*What you need to do:* All of the data is to be printed again exactly as it appears.

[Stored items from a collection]
□ □ □ □

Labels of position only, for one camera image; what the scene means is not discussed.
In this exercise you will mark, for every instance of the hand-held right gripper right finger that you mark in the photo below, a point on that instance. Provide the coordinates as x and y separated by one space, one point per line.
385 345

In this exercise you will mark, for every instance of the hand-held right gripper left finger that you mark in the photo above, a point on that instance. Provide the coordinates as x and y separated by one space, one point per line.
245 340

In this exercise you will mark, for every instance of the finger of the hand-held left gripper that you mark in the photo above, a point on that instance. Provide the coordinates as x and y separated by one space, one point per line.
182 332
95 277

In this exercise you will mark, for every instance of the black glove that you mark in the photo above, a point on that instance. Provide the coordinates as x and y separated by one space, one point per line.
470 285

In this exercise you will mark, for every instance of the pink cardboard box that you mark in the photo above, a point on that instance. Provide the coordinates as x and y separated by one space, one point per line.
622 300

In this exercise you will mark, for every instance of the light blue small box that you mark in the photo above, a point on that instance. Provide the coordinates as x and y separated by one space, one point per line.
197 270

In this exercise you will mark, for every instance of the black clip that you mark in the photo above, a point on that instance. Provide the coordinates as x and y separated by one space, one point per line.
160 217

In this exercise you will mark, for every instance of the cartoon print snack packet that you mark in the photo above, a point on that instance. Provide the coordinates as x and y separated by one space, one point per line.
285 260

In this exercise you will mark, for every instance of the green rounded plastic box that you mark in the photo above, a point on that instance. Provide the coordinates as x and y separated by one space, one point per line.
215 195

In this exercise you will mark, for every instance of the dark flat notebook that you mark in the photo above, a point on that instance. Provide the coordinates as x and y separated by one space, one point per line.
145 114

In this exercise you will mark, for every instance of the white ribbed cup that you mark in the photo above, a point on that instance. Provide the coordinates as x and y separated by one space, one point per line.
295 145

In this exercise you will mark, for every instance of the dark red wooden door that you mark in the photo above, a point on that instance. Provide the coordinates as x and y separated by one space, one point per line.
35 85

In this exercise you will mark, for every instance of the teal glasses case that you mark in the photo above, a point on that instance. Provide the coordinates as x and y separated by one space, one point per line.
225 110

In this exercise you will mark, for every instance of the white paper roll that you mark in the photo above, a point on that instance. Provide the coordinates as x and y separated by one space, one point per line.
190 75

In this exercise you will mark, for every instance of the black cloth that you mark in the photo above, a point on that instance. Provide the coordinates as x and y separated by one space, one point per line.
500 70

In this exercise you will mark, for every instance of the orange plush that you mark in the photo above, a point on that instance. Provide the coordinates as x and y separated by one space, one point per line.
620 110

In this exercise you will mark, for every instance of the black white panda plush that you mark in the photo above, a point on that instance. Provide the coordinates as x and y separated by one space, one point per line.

□ □ □ □

*Exercise solution:*
Labels of position only, for one camera image; what the scene means is not discussed.
In this exercise you will mark, for every instance of the hand-held right gripper right finger that you mark in the photo below, a point on that instance. Provide the coordinates as x and y separated by one space, one point per line.
385 345

In this exercise you will mark, for every instance of the hand-held right gripper left finger that you mark in the photo above, a point on that instance. Provide the coordinates as x and y separated by one space, one point per line.
245 340

In this exercise you will mark, for every instance of the finger of the hand-held left gripper that you mark in the photo above, a point on that instance. Provide the coordinates as x and y separated by one space, one point per line.
182 332
95 277

In this exercise you will mark, for every instance of the black glove that you mark in the photo above, a point on that instance. Provide the coordinates as x and y separated by one space, one point per line.
470 285

In this exercise you will mark, for every instance of the pink cardboard box that you mark in the photo above, a point on that instance. Provide the coordinates as x and y separated by one space, one point per line.
622 300

In this exercise you will mark, for every instance of the light blue small box that you mark in the photo above, a point on that instance. Provide the coordinates as x and y separated by one space, one point per line.
197 270

In this exercise you will mark, for every instance of the black clip that you mark in the photo above, a point on that instance. Provide the coordinates as x and y separated by one space, one point per line.
160 217

In this exercise you will mark, for every instance of the cartoon print snack packet that you mark in the photo above, a point on that instance. Provide the coordinates as x and y separated by one space, one point per line.
285 260

In this exercise you will mark, for every instance of the green rounded plastic box that you mark in the photo above, a point on that instance. Provide the coordinates as x and y separated by one space, one point per line.
215 195

In this exercise you will mark, for every instance of the dark flat notebook that you mark in the photo above, a point on that instance. Provide the coordinates as x and y separated by one space, one point per line.
145 114

In this exercise you will mark, for every instance of the white ribbed cup that you mark in the photo above, a point on that instance. Provide the coordinates as x and y separated by one space, one point per line.
295 145

In this exercise you will mark, for every instance of the dark red wooden door that you mark in the photo above, a point on that instance. Provide the coordinates as x and y separated by one space, one point per line.
35 85

In this exercise you will mark, for every instance of the teal glasses case that you mark in the photo above, a point on that instance. Provide the coordinates as x and y separated by one space, one point per line.
225 110

In this exercise you will mark, for every instance of the white paper roll that you mark in the photo above, a point on that instance. Provide the coordinates as x and y separated by one space, one point per line.
190 75

In this exercise you will mark, for every instance of the black cloth that you mark in the photo above, a point on that instance. Provide the coordinates as x and y separated by one space, one point per line.
500 70

In this exercise you will mark, for every instance of the orange plush that you mark in the photo above, a point on that instance. Provide the coordinates as x and y separated by one space, one point per line.
620 110

In this exercise you will mark, for every instance of the black white panda plush that you mark in the photo above, a point on that instance. Provide the coordinates as x and y separated by one space, one point per line.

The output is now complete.